The annual Optimum Performance Sports 7v7 Summit City Shootout has become a tradition of sorts for area programs and Blitz alike. For this fuzzy bear, it is the unofficial kickoff of the upcoming season as coaches and kids continue preparations for the fall.
The event also allows Blitz to see a multitude of area squads in one place – complete with old faces in new faces and emerging talents ready to step up and show out come August.
Last week we looked at the large school division. Today, we take a glance at what Blitz picked up on at Carroll last Wednesday amongst the small schools…
There was no team – small or large – that impressed more people last Wednesday than the Starfires. Throughout the day, Blitz had several players and even a few OPS folks ask him who the team was that was slinging it all over the field piling up points.
Junior Owen Wanner had himself a day, pinpointing throws throughout the event to the likes of Silas Loshe, Maverick Summersett and others. From quick outs to deep posts, Wanner, who threw for over 1,600 yards and 20 touchdowns last season, looked the part of the best QB1 in the Allen County Athletic Conference.
The defense made its mark as well. Even without pads, South Adams was physical to the point that Blitz overheard opposing players commenting on how hands-on and tough the Starfires were being.
Once again, the ACAC this fall is going to come down to Adams Central and South Adams. The line play will be the difference, as SA looks loaded again and AC’s rushing attack is expected to be exceptional per usual.
Over the years, Blitz has come to expect as little hype as possible from Coach Tim Mannigel when talking about his team. Even when Concordia captured the 3A state championship in 2016, Mannigel attempted to temper expectations at every opportunity.
Mannigel was up to his old tricks last week when the Cadets took the field at Carroll. With minimal practices together and QB1 Eli Mattox not available, Concordia was still able to make enough plays to get to the championship game of the small school division.
As Mannigel settles back in on the sideline with the Cadets after a one-year hiatus, there will be a bit of a learning curve, but also the familiarity is there as most of his players have been coached by him at one time or another.
There are pieces at Concordia. It just needs time to mature.
The Railroaders are entering Year 3 of Aaden Lytle at QB1, and we continue to see flashes of brilliance along with flashes of sketchy decision making.

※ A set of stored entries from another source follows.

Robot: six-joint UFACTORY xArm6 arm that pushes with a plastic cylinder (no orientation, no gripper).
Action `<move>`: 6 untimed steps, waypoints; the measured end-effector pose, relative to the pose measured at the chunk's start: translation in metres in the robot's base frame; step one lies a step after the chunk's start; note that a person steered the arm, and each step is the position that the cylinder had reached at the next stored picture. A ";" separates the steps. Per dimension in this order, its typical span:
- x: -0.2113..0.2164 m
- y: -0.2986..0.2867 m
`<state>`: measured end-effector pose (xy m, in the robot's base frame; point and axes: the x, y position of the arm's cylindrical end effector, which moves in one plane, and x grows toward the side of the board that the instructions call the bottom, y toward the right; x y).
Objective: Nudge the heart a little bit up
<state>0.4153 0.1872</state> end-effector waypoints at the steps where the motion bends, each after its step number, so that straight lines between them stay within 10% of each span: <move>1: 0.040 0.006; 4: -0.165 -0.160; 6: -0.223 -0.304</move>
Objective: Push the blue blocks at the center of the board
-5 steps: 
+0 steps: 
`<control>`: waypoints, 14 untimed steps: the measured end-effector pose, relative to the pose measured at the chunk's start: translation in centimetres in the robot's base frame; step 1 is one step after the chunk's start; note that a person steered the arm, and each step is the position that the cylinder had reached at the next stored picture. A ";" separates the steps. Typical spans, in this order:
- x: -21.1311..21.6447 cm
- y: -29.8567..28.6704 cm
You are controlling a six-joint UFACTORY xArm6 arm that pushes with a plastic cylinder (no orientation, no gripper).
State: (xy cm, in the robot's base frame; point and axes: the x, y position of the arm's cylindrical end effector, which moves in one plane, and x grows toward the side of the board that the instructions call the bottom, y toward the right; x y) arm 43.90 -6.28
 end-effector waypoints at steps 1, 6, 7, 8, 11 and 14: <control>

Lytle has all the tools to be one of, if not the best quarterback in the entire Northeast Corner Conference. He is that good. But through two years, he has thrown over twice as many INTs (19) as he has touchdowns (nine).
The good news is that Lytle’s completion percentage went up 12 points from his freshman to sophomore year and his overall completions per game doubled.
A lot of the misfires that Lytle has made over his first two years can be chalked up to inexperience, but Blitz still saw him make some ill-advised throws last Wednesday. Now a junior, mistakes now to be minimized and Lytle needs to emerge as one of the top players at his position in the conference, both in his skill set and decision making.
Following an eight-win campaign that included a 6-0 start, Central Noble needs to replace Will Hoover, who accounted for 1,500 all-purpose yards last year. Tyler Shisler may be that guy, as he has shown signs of building upon his 881 passing yards and 420 rushing yards from last year as a sophomore…The fact that East Noble’s junior varsity team was one score in OT away from advancing to the small school championship game shows the depth in which that program is built upon.